Picture this: you're refreshing Zillow at midnight, watching the same apartment tick up $80 every few days, and nobody at the property management company made a single call to a competitor. They didn't have to. The software did it. RealPage, a pricing platform used by landlords across the US, was pulling rent data from competing properties and adjusting prices in real time. The Department of Justice eventually stepped in and banned that practice. But the playbook didn't die with RealPage. It's everywhere now.

On March 2, 2026, the UK's Competition and Markets Authority opened a probe into 3 hotel chains for sharing pricing data through a third-party analytics provider. California's AB 325 went live January 1, making it a criminal offense to use a competitor's data inside a pricing algorithm. Germany already fined Amazon €59 million for its automated pricing mechanisms. The wave is here. The question is whether the US federal government gets ahead of it or keeps playing catch-up.

When Software Became the Middleman for Price-Fixing

Here's what makes algorithmic collusion so slippery: no exec has to say "let's all charge more." The platform just... learns. It ingests competitor pricing, finds the profit-maximizing number, and every landlord or hotel manager who subscribes to the same tool ends up at the same price. Lawyers call this "hub-and-spoke" coordination. The EU had a case called Eturas that established it. Regulators in the US are now applying the same logic to AI.

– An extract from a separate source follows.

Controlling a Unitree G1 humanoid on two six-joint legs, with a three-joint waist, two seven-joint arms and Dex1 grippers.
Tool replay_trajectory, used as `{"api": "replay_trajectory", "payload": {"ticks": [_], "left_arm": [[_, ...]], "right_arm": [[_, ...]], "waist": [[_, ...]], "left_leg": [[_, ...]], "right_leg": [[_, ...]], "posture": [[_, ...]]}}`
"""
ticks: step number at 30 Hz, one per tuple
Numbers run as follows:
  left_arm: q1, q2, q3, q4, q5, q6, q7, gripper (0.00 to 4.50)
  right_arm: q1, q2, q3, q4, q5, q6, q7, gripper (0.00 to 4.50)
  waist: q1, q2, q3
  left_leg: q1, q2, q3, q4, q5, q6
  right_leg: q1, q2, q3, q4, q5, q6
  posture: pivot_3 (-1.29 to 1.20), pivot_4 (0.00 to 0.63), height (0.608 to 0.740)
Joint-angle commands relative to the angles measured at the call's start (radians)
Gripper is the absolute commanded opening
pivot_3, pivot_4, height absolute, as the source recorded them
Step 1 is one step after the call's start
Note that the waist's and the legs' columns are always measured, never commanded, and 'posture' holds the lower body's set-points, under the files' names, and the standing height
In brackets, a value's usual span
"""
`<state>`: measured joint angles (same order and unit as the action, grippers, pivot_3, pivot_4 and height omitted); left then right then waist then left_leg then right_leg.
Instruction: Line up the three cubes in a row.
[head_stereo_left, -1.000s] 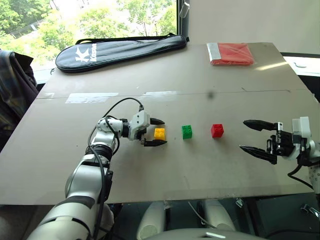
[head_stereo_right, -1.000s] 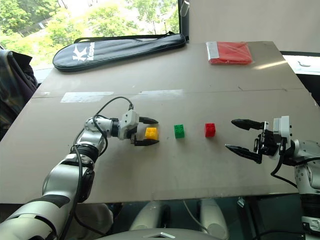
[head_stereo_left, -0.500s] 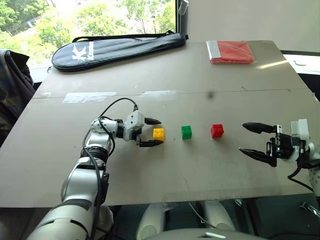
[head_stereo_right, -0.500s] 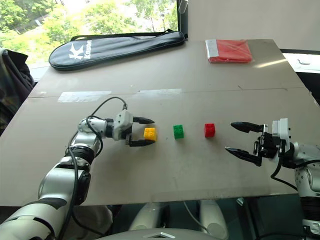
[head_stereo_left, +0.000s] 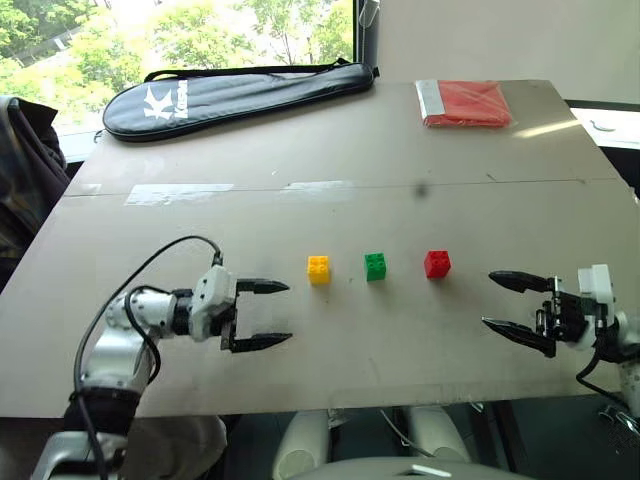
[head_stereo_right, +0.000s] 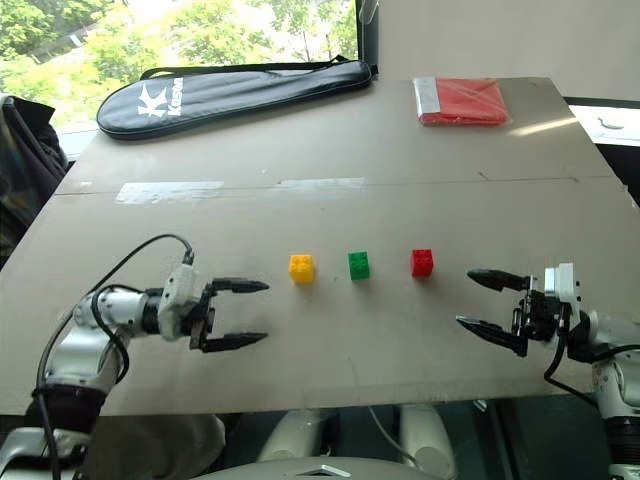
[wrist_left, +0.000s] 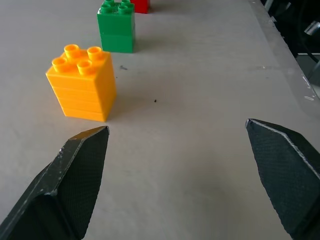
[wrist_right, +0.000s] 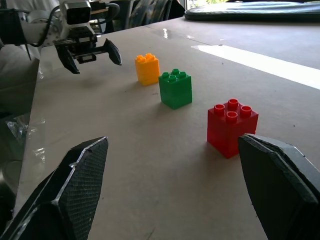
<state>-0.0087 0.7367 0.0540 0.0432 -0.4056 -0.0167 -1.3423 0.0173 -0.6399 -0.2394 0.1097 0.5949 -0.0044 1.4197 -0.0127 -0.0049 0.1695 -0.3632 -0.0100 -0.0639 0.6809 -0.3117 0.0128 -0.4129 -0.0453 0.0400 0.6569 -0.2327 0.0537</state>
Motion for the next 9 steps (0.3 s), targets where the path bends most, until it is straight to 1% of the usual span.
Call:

The Small Business and Entrepreneurship Council argued on March 18, 2026 that AI pricing tools help small firms compete. Fair point, actually. A family-owned hotel using data tools to price against a Marriott isn't the same thing as 20 Marriotts all running the same algorithm off the same competitor data. But the proposed California surveillance pricing bill, AB 2564, would penalize any personalized pricing based on personal data surveillance, with fines up to $37,500 per intentional violation. That's a different fight, and conflating the two helps nobody except the lawyers billing for both cases.

The relevant issue is narrower: when competing businesses feed their pricing data into a shared platform and that platform coordinates prices across all of them, that is collusion. The algorithm being the coordinator doesn't make it legal. It just makes it harder to see.

Why "Trust the Market" Doesn't Work When the Market Is One Algorithm

The R Street Institute warned about "AI policy contagion" and over-regulation killing innovation. I get the instinct. I've complained about California regulating the shine off every piece of tech that crosses its border. But there's a difference between regulating how a product works and regulating whether competitors can secretly share pricing power through a shared tool. The second one has a name: it's called a cartel.

Congress kicked off its own AI pricing investigation on March 5, 2026. That's the right move, but investigations aren't law. The US needs a federal standard that does what California's AB 325 does at state level: make it explicitly illegal to train or operate a pricing algorithm on live competitor data, with enforcement teeth. The FTC and DOJ already have antitrust authority. They don't need to wait for new legislation to use it more aggressively, starting with the sectors where the harm is most concrete: housing, healthcare, groceries.

The Linklaters team put it cleanly on March 16: "Software using algorithms or AI does not provide any protection against liability." That's the standard. The companies deploying these tools knew what they were doing. The app doesn't get the cartel a pass.